In the early 2000s, BlackBerrys quickly came to dominate the pockets of Capit0l Hill aides, thanks to their robust messaging features and long battery life. The handsets’ signature textured keyboards held appeal, too — due to their unmatched ability to ease the many cumbersome secretarial demands of Senate staffers — as did the Blackberry’s robust privacy features. And from a more pragmatic standpoint, many BlackBerries were cheaper than other phones, and were supplied to agencies as part of yearslong contracts. It’s a fact of which BlackBerry was all too aware. “The federal government is a very important market to us and will continue to be. It is our core strength,” Blackberry exec Scott Totzke told The Washington Post in 2012.

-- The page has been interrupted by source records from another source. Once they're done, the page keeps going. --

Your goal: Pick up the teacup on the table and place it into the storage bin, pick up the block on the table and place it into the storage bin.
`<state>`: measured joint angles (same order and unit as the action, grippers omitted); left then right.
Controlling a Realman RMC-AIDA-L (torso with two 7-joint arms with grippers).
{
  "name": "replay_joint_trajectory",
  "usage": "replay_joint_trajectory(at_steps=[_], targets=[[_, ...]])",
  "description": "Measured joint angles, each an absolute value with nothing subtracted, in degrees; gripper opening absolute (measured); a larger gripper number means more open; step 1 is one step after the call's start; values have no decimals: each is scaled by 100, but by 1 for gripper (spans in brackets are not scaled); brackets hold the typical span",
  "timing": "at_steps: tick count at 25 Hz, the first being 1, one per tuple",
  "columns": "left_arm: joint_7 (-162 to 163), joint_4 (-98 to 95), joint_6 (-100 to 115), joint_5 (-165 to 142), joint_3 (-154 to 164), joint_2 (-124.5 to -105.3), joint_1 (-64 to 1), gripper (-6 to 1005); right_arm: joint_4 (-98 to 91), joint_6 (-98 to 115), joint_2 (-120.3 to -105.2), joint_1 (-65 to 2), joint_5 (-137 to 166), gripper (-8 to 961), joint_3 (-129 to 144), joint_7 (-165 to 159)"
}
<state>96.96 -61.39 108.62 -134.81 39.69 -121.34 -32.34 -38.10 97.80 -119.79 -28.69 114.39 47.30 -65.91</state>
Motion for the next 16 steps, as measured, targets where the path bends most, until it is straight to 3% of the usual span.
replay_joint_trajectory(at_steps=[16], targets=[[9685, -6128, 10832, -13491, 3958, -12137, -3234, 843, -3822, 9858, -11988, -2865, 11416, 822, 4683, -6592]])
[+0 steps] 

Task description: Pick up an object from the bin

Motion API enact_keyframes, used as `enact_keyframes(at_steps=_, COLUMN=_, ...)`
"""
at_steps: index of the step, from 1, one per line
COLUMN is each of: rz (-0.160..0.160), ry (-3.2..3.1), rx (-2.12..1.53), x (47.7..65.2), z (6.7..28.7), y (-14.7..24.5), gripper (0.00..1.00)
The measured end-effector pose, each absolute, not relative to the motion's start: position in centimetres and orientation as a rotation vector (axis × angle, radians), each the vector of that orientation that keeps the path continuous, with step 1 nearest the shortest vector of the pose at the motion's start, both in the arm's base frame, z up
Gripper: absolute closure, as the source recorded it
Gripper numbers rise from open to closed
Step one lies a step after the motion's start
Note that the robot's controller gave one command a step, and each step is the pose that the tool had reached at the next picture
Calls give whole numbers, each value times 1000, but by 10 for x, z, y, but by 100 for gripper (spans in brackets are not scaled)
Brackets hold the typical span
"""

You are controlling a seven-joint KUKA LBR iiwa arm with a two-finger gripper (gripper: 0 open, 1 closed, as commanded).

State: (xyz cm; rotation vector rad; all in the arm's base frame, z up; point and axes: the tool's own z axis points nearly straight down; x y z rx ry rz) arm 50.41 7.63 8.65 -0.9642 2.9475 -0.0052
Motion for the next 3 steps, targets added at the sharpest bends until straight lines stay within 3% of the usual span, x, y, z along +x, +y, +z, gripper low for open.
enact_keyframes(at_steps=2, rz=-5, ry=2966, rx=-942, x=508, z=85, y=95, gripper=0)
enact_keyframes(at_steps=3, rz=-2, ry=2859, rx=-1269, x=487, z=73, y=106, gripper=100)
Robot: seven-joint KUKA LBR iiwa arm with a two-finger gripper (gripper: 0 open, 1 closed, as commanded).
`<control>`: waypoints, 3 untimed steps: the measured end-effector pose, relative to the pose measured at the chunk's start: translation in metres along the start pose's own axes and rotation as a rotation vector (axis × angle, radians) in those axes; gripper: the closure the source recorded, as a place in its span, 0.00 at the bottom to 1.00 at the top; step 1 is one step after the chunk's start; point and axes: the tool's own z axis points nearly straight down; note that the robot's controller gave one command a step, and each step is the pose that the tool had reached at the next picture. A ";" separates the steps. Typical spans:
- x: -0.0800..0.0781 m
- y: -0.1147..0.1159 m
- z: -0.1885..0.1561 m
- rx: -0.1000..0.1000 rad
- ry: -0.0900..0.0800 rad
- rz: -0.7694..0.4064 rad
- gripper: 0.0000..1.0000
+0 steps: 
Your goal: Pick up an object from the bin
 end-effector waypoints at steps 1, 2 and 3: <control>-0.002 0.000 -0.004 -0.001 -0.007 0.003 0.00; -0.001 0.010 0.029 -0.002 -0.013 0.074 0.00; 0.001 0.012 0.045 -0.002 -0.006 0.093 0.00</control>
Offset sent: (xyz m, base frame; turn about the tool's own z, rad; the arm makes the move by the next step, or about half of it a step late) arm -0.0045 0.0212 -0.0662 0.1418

But the market has since passed Blackberry by — competitors like Apple and Samsung chipped away at the company’s toehold as their offerings approached feature parity (and consumers acclimated to the idea of phones without physical keyboards). The newest iPhone’s battery life is on a par with most Blackberry 10 devices. The Galaxy S7 supports KNOX, Samsung’s end-to-end security solution. And both support almost practically every messaging and email platform under the sun.
But many lawmakers, stubborn to the end, clung to their familiar BlackBerrys. A 2012 National Journal survey showed that 77 percent of Senate staffers used the aging phones — among them President Barrack Obama and much of the White House staff. That said, signs of change are in the air: a recent report by The Hill found that of 102 lawmakers surveyed, 71 percent used iPhones — more than double the percentage (28) that still relied primarily on a BlackBerry.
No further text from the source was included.